Culturellement, les Japonaises exercent un pouvoir absolu … mais dans la limite de leur foyer, pour soutenir mari et enfants. « La mesure féministe la plus mise en avant sous Abe a été le Toilet Day, où les femmes montraient que la vie heureuse commence par des W.C. propres », explique Tomomi Yamaguchi. Dans leur jeunesse, elles sont formatées ainsi par leur mère, à l’école, l’université … et jusque dans la famille impériale, où, interdites d’accès au trône, elles sont toujours en retrait. « Jusque dans les années 1990, les écoles faisaient l’appel des élèves en débutant par les noms de garçons. Les conservateurs étaient vent debout contre l’appel par ordre alphabétique, ils pensaient que cela créerait confusion et promiscuité entre les sexes », raconte Tomomi Yamaguchi. Ce rapport de force entre genres est même gravé dans la langue : le mot de belle-fille, yomei, est formé des caractères « femme » et « maison » ; celui d’épouse, kanaii, de « maison » et « intérieur ». « Il faut bien comprendre que jamais une Japonaise, du berceau à la mort, n’est en contact avec des idées féministes. Elles n’ont pas de mots », dit Mari Miura. Une des manifestations les plus fortes de cette « patri dominance » est l’obligation pour la candidate au mariage d’abandonner son nom de jeune fille, règle source de démarches sans fin marquant la situation inférieure de la femme envers son mari face à la société.

Pas d’éducation sexuelle 

Une caste de femmes a bien émergé dans les rangs de la majorité. Toutefois, leur succès vient non pas d’avoir embrassé la cause des femmes mais pour l’avoir reniée. « Le PLD est tellement patriarcal que les femmes, pour y survivre, doivent épouser le point de vue des hommes », explique Mari Miura. Ces « malheureuses élues » sont souvent placées en « boucliers humains » contre les tentatives de percée féministe.
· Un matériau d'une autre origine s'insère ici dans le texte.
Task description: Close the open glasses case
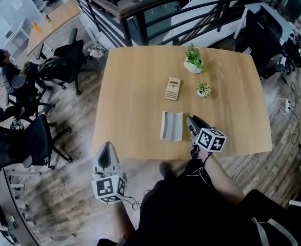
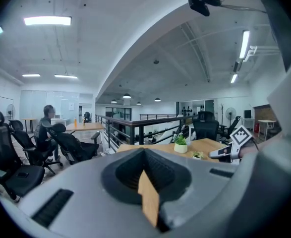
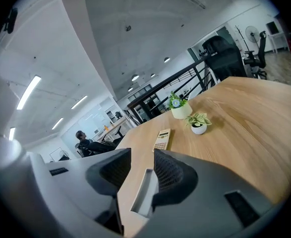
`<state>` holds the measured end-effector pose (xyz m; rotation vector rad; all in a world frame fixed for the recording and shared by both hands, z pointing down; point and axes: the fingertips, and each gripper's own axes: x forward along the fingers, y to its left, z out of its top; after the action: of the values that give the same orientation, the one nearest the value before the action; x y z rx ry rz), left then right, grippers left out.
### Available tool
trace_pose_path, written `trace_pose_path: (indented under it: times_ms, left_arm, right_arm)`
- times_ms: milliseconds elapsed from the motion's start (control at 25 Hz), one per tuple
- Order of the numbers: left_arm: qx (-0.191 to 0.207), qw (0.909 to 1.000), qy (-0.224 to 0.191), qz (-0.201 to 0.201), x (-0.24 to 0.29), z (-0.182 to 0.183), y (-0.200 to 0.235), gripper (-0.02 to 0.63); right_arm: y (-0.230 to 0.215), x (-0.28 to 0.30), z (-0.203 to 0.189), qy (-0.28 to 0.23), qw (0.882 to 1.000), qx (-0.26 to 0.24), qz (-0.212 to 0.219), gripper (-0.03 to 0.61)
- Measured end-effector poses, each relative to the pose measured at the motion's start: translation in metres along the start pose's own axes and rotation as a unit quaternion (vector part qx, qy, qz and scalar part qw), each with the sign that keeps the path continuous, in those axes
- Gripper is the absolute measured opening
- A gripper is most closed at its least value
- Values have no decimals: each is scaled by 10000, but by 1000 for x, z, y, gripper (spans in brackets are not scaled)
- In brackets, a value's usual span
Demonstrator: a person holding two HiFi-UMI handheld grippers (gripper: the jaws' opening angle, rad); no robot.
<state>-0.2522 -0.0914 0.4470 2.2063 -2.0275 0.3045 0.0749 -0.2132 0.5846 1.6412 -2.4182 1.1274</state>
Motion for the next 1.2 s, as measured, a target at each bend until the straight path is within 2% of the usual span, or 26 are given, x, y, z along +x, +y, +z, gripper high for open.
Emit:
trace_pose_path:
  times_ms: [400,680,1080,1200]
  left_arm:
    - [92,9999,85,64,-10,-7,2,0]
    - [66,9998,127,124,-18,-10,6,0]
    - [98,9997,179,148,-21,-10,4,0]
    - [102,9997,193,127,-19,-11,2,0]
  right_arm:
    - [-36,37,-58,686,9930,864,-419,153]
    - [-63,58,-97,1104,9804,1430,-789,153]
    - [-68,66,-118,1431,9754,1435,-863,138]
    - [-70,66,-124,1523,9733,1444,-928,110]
Figure du PLD, Eriko Y amatani a ainsi gagné son bâton de maréchale de la majorité en bataillant contre la fondamentale loi de 1999. En 2004, elle explique devant la Chambre haute : « Nous mettons en péril ce legs divin qu’est la maternité si nous estimons que travail et reconnaissance sociale sont plus importants que l’amour et le dévouement aux autres, ou si nous pratiquons l’avortement. Aucun travail, aucun rêve, aucune richesse, aucune liberté ne peut remplacer l’amour. Quiconque détruit la maternité détruit le don le plus précieux de Dieu aux femmes, la capacité d’aimer quelqu’un en tant que femme », prêche-t-elle. Elle est une des principales opposantes à l’éducation sexuelle à l’école, qu’elle considère comme une invitation à la promiscuité. La femme politique la plus puissante de la majorité, TakaichiSanae, est contre l’usage du nom de jeune fille après le mariage alors qu’elle vit sous … son nom de jeune fille ! « Mio Sugita a été repérée par Shinzô Abe le jour où elle s ‘est exprimée avec virulence contre le féminisme. Il l’a illico bombardée députée en l’inscrivant en bonne place sur une liste. Avant, elle n’était rien », note Tomomi Yamaguchi.